● PROMPT: Go to the line below containing "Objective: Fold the" and print exactly from there through the line containing "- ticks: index", both included. Print nothing else.

(Entries taken from a collection)
.....

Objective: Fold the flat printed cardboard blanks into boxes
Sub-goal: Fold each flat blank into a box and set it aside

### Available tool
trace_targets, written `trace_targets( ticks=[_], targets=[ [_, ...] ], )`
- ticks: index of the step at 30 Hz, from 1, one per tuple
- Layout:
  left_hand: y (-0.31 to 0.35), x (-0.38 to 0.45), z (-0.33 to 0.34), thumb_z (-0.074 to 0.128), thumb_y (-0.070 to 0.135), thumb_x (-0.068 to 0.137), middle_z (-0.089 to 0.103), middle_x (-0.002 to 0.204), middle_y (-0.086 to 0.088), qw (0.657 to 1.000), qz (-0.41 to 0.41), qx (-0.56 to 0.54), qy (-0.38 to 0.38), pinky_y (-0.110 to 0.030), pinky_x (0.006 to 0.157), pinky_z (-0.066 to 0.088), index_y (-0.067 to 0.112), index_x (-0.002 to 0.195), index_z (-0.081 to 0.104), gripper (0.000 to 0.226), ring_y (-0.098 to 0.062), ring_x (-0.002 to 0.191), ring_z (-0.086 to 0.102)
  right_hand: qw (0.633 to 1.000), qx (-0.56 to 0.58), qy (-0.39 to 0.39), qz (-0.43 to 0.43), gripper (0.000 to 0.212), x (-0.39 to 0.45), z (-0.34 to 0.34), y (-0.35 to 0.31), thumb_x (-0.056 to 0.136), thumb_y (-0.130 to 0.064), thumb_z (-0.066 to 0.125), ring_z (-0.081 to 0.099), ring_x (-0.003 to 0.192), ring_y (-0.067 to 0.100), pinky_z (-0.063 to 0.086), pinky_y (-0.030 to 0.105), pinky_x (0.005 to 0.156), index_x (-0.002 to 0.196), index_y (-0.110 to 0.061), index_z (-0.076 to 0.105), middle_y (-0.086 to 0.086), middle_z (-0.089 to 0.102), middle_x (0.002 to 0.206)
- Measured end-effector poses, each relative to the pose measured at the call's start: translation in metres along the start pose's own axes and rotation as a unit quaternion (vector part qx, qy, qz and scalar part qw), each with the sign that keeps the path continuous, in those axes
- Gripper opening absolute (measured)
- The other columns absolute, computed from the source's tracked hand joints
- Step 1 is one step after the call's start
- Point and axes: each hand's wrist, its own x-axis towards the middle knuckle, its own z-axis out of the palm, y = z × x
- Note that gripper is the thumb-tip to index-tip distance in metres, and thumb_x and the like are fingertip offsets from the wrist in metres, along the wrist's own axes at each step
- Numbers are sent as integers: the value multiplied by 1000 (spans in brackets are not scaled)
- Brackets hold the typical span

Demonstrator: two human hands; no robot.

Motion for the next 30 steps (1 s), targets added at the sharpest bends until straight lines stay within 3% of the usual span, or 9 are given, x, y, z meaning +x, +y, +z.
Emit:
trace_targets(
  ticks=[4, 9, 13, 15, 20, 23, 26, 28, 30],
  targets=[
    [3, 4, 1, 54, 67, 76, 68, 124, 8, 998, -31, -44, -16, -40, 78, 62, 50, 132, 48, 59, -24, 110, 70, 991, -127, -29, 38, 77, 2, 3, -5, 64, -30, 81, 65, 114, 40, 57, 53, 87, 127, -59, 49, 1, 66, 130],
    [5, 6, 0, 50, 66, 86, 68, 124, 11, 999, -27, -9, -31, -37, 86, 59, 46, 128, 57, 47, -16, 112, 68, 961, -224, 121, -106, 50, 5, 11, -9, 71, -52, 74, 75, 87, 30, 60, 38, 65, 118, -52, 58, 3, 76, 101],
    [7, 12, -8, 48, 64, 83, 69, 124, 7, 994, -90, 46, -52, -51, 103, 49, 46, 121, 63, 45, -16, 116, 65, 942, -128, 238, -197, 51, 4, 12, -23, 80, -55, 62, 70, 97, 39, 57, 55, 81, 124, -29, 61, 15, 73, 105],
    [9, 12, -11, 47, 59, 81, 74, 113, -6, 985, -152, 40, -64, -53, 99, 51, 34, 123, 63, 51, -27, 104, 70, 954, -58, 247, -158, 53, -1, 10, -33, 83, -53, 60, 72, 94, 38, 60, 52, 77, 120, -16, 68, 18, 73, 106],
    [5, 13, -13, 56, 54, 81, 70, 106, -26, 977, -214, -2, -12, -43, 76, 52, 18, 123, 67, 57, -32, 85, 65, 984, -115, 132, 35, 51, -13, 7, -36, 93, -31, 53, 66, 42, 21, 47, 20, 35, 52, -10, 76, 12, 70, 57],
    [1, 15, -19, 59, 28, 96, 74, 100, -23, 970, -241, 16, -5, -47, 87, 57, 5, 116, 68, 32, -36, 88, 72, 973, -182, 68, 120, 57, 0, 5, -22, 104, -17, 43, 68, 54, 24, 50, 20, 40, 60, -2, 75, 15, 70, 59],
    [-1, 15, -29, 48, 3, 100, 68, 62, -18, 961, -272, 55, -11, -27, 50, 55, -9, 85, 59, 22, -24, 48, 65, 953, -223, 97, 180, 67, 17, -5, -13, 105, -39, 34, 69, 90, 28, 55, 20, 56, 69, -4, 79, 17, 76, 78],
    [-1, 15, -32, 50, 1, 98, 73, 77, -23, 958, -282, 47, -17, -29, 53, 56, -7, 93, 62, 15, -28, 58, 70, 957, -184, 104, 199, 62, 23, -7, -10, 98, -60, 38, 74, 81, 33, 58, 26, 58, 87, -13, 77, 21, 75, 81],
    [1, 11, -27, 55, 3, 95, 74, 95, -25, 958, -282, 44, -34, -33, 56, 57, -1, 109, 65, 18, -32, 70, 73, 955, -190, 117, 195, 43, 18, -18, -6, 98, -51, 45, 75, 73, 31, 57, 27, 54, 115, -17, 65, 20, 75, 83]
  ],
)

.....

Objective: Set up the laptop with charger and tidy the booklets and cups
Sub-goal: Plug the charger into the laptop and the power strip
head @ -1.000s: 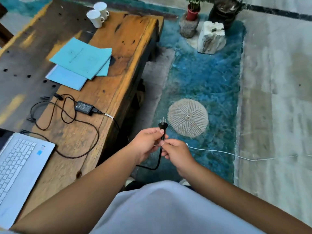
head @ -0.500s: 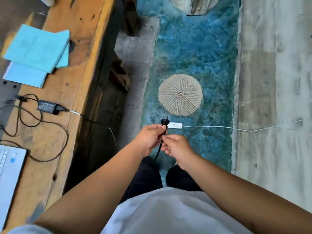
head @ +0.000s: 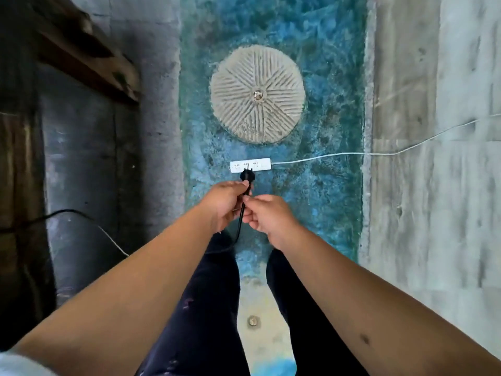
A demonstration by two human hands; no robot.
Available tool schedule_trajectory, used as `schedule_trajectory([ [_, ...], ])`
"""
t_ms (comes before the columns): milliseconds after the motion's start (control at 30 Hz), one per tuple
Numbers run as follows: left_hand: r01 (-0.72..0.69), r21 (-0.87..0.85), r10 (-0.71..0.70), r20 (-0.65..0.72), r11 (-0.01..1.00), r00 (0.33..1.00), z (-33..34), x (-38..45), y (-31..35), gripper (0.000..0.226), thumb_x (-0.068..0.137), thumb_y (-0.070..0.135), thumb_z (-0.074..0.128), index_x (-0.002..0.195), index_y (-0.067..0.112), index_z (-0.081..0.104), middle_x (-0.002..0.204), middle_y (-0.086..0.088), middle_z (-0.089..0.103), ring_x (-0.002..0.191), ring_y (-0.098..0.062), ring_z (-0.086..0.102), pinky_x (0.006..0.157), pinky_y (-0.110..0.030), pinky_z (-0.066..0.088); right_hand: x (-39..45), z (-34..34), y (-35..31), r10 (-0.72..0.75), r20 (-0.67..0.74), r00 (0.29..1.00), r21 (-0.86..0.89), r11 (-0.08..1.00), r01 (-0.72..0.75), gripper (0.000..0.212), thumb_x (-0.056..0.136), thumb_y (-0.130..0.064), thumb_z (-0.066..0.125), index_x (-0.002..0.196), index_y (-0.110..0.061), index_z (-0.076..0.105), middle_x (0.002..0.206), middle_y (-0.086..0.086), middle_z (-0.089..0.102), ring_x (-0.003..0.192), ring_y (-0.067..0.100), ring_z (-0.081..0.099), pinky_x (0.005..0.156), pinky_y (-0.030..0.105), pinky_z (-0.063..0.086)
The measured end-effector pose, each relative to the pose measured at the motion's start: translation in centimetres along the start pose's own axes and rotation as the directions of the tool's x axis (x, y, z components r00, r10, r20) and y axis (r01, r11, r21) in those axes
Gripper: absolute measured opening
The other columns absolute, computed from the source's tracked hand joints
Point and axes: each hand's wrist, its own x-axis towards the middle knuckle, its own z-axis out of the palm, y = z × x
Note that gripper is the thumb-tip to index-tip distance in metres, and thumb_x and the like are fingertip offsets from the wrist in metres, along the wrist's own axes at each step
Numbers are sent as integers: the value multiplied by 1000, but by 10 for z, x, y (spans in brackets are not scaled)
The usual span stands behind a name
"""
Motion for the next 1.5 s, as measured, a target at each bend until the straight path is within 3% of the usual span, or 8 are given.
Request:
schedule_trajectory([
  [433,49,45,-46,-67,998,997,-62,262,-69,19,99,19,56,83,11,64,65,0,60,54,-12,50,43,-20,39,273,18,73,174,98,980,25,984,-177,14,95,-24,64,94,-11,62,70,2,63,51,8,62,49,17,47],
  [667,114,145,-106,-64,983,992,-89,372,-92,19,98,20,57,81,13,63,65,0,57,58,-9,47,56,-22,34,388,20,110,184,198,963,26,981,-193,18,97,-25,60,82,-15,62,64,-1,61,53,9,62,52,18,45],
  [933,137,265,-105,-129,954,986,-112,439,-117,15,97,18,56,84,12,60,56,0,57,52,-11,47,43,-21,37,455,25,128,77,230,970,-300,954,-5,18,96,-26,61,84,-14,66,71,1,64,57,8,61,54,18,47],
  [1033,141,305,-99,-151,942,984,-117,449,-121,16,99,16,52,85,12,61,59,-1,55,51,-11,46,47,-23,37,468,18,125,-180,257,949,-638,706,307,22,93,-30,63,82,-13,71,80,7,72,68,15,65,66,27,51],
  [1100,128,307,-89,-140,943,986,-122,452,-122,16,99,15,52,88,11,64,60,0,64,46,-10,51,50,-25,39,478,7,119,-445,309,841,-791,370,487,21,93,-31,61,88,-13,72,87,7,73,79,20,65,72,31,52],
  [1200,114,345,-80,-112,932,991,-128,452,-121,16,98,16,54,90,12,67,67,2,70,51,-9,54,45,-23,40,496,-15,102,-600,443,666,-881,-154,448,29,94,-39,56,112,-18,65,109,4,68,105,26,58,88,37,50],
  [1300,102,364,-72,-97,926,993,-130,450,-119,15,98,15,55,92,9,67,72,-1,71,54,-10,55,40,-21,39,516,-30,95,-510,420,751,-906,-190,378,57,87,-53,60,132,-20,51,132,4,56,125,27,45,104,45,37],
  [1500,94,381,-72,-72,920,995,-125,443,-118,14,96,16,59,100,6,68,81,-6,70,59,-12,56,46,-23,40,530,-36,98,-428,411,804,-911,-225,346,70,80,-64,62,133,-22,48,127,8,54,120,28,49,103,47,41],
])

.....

● ANSWER TO THE PROBLEM:
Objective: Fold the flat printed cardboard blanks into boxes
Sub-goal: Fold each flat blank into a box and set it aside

### Available tool
trace_targets, written `trace_targets( ticks=[_], targets=[ [_, ...] ], )`
- ticks: index of the step at 30 Hz, from 1, one per tuple

The output is finished and nothing more is needed.